• _What to produce_: Where a line holds the word "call", copy that line from the data below.

• _Given material_:
# # # # #

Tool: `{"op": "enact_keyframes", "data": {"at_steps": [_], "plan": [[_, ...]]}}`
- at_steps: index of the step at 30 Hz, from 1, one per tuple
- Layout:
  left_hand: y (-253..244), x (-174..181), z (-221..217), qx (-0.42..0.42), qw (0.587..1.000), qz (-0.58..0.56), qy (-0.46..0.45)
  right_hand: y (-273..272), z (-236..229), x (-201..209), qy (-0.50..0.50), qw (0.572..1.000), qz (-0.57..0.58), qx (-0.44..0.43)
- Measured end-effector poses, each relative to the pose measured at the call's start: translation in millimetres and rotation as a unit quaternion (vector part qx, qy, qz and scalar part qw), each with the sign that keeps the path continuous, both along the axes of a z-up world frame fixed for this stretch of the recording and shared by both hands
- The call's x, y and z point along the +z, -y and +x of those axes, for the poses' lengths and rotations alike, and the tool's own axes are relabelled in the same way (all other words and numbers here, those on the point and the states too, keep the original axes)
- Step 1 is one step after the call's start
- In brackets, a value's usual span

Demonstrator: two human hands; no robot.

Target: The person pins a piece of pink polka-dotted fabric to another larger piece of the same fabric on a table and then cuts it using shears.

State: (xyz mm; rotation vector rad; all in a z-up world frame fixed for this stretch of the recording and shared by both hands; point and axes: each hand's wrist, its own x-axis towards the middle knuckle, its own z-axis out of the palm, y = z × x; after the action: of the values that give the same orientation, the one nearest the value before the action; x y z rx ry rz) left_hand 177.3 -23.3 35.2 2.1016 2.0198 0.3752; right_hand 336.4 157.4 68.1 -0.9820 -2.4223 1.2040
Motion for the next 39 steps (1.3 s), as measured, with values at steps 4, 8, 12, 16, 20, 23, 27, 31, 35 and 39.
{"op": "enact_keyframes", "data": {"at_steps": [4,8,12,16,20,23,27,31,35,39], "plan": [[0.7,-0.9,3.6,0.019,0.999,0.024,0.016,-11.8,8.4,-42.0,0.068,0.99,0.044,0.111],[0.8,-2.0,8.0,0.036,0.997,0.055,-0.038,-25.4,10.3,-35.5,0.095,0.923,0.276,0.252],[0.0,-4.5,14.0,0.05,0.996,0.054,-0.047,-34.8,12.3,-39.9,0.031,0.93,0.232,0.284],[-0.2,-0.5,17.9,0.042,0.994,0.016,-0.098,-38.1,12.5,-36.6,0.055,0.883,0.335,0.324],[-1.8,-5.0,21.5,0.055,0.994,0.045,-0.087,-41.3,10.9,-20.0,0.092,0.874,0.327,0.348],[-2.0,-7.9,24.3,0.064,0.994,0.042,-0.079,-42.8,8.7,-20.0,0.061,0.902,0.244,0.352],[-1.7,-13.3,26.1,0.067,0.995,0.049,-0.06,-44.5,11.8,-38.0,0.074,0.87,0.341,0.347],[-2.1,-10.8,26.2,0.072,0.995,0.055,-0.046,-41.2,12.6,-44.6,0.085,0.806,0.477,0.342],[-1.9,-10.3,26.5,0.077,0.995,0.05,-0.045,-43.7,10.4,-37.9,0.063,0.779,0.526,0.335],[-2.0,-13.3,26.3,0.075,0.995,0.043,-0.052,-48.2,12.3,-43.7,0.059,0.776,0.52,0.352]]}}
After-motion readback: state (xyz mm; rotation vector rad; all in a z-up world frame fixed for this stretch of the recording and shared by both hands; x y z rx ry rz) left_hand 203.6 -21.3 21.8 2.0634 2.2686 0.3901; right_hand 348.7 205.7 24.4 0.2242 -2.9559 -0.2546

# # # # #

• _Task solution_:
- Measured end-effector poses, each relative to the pose measured at the call's start: translation in millimetres and rotation as a unit quaternion (vector part qx, qy, qz and scalar part qw), each with the sign that keeps the path continuous, both along the axes of a z-up world frame fixed for this stretch of the recording and shared by both hands
- The call's x, y and z point along the +z, -y and +x of those axes, for the poses' lengths and rotations alike, and the tool's own axes are relabelled in the same way (all other words and numbers here, those on the point and the states too, keep the original axes)
- Step 1 is one step after the call's start

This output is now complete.